Oggi l’esercizio della politica non richiede nulla. Nemmeno una personalità forgiata sulla resistenza alle critiche, che ci sono e ci devono essere.
Un consigliere regionale, un personaggio pubblico, il rappresentante di un territorio, cioè uno che ha deciso da solo di scendere in politica e quindi di esporsi al giudizio degli altri, non può accanirsi contro una cittadina che esercita il suo diritto di critica, in virtù di un articolo sacro della Costituzione che è quello della libertà d’espressione.
Manca la misura del sè , manca la forza di incassare, di accettare, democraticamente, che altri possano non essere d’accordo con noi, che noi possiamo non piacere agli altri che devono quindi essere zittiti, vilipesi, controllati e monitorati sui social, nelle loro più innocue e libere manifestazioni. Una rete sottile di controllo che nessuno denuncia ma di cui tanti parlano. La democrazia 2.0.
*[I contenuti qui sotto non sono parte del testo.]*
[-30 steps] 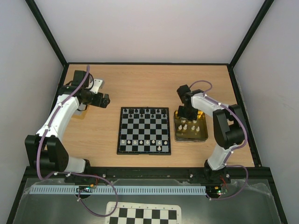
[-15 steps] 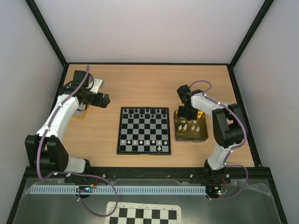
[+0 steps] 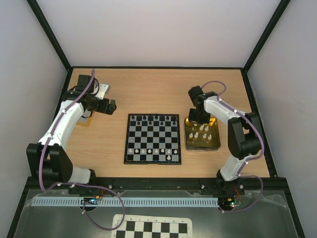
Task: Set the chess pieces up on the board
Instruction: Pick up the chess piece from the storage box, then place the chess piece on the chessboard.
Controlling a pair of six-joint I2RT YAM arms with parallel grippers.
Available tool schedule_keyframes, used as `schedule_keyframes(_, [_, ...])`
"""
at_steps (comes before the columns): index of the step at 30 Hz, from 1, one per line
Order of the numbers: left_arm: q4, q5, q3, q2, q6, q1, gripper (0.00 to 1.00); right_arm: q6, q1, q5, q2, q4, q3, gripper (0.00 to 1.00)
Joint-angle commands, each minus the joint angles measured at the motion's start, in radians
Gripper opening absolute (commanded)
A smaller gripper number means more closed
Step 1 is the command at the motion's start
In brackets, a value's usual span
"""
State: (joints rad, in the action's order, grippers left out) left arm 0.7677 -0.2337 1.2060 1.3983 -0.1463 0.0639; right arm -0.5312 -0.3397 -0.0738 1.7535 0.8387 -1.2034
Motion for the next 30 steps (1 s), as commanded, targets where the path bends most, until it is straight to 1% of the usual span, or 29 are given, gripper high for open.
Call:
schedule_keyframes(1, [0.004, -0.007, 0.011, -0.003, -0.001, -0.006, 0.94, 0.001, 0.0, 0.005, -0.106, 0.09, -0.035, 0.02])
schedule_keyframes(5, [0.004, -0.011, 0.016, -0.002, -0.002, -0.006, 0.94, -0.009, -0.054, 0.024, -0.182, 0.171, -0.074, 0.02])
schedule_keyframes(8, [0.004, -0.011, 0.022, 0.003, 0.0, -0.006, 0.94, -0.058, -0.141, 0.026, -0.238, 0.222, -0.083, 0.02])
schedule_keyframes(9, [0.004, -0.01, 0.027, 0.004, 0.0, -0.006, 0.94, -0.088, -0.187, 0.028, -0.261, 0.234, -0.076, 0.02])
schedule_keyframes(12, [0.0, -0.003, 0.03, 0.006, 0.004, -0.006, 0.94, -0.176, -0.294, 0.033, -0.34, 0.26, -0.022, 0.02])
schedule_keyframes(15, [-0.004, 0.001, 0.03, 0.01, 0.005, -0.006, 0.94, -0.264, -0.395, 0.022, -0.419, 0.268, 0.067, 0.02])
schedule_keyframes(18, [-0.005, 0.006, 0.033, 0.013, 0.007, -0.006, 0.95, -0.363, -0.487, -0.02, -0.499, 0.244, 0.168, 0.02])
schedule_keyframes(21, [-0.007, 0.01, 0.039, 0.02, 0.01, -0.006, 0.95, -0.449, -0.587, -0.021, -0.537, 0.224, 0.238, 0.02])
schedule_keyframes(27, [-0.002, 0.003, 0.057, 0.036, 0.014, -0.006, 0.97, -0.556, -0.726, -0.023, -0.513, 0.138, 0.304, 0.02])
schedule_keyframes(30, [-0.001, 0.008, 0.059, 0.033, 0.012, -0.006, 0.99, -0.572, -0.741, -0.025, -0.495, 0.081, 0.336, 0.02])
A me è accaduto di essere oltremodo offesa su un social e, non avendo io un profilo fb, non ho potuto difendermi da un odiatore che, accecato dall'orgoglio paterno, ha vomitato bile, per un giudizio politico che nulla ha di personale.
Ad un consigliere regionale sarebbe convenuto tenere un comportamento equilibrato, all’altezza del ruolo che riveste. Per il quale sono necessari preparazione politica, aplomb istituzionale, carattere e personalità.